松井 他社から借りる、ということが多いですね。ただ、それも仕組みづくりが重要でした。

以前、私が西友【編註:無印は1980年に西友のプライベートブランドとして誕生。89年に良品計画が設立され、無印の展開を移管】にいた時も、さまざまな企業を見学する仕組みはありました。ただその頃は「見に行っておしまい」ということもたくさんありました。弊社の社外取締役にファッション小売りのしまむらの方に入っていただくことで、両社の役員同士が会食をしたりして情報交換を行っています。この交流を部長同士、次は課長同士と下に広げていくことで、両社の社員が気軽に電話で情報交換できる関係が構築されていきます。

 このように、会社は社員が他社の知恵を取り入れられる仕組みをつくることが大切だと思います。

--業務改善の一環として、現在本部では、18時半でほぼすべての社員が帰宅するようになっています。

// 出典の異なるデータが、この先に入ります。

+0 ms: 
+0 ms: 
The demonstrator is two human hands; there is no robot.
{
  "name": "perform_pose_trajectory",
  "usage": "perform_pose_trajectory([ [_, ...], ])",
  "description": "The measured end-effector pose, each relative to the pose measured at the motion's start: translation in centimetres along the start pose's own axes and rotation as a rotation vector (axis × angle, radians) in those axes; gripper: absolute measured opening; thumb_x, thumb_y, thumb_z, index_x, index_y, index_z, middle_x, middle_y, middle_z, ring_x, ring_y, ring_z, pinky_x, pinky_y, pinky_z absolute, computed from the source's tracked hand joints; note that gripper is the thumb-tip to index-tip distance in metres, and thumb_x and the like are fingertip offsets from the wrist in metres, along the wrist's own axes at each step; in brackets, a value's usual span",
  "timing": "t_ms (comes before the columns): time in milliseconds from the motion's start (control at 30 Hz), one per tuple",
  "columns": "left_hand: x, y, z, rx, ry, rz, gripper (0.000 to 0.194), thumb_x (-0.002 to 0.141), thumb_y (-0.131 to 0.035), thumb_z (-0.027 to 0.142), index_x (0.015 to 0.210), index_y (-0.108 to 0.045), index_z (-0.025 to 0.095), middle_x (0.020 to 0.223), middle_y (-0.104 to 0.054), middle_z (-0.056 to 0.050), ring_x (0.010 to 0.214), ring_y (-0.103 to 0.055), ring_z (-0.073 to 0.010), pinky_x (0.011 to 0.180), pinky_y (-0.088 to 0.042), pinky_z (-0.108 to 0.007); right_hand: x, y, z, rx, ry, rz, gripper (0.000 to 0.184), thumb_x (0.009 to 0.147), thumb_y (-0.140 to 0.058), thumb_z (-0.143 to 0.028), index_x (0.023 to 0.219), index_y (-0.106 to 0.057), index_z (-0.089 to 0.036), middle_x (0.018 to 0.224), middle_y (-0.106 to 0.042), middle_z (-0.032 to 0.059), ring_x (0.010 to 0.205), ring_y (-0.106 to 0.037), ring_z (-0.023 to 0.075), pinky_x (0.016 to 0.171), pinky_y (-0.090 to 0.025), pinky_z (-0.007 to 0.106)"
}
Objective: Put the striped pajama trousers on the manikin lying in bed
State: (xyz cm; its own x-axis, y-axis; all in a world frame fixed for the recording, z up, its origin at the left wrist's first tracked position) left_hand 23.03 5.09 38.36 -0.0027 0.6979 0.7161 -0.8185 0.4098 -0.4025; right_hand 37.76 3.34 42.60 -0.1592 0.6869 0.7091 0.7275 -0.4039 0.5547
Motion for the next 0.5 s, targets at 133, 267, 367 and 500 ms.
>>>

ノー残業に取り組む企業が多い一方、なかなか実現できないケースが多い中、御社はなぜ達成できているのですか?

松井 もちろん実現するのは大変でしたよ(笑)。94~95年くらいは、社員は終電で帰るというのが当たり前で、社員は疲れ切っていました。すると意識がどんどん内向きになり、会社は危機的状況に向かって突き進んでいくのです。

 そこでまずは週1日のノー残業デーをつくることにしました。仕事の生産性を1割上げようと号令をかけ、しばらくたってから週2日に増やし、そしてタイミングを見て全日残業禁止にしたのです。

 仕事の効率を上げるために、「仕事は太い幹と枝だけにしなさい。葉っぱの部分はやらなくていい」としたのです。逆に言えば、それだけでよいように仕組みをつくり、それを社風と風土にしていきました。以前は残業をして夜中まで仕事をすることが、良い評価に結び付いていましたが、その価値観を変えていきました。

 仕組みづくりを通じて社風そのものを変えてきた結果の上に、現在の弊社が築かれたといえます。